If a child asks a question you can't answer, look it up. Involve the child in the process if you like, but get the proper answer. Anything less than the truth is a cop-out.
Of course, children often ask questions with answers they lack the wisdom and experience to understand. But nowhere is it written that parents must answer every question. As long as you don't overuse it, "Ask me again when you're older" works just fine for certain types of questions -- it's certainly better than a lie. And in most cases, with a little thought, a parent or other adult can come up with a way to deflect an inappropriate question without either blowing off the question or lying.

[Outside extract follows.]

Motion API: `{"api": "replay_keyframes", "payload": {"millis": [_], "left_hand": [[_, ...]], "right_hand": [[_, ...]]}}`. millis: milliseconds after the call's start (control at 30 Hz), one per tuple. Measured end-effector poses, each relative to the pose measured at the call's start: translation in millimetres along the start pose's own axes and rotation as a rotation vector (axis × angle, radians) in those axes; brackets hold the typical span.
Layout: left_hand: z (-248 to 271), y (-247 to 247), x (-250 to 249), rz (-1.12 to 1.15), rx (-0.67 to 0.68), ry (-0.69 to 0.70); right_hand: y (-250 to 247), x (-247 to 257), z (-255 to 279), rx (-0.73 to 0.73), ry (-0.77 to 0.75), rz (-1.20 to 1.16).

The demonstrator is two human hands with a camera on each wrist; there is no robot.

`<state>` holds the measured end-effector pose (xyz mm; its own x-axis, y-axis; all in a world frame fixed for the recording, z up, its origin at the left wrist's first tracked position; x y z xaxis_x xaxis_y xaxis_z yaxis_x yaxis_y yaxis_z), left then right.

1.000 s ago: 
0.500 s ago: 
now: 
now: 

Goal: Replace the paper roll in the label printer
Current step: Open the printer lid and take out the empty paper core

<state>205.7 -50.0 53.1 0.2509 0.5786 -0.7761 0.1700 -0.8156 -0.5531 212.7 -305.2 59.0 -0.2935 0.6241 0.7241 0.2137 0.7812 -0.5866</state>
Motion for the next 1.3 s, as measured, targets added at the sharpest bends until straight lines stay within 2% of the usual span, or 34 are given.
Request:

Yes, lying is easy. That's why it appeals to lazy people. But when you lie to a child, even about something as benign as the reason why his hand glows red in front of a flashlight, you voluntarily give up some of the moral authority parents naturally possess simply because they are the parents.
As they grow, some children attempt to erode that authority while adults labor to shore it up. And once parents cede any of that authority of their own volition, the children begin to get the upper hand. Parenting is a tough enough job. Don't give away your best assets simply to avoid the trouble of coming up with a truthful answer.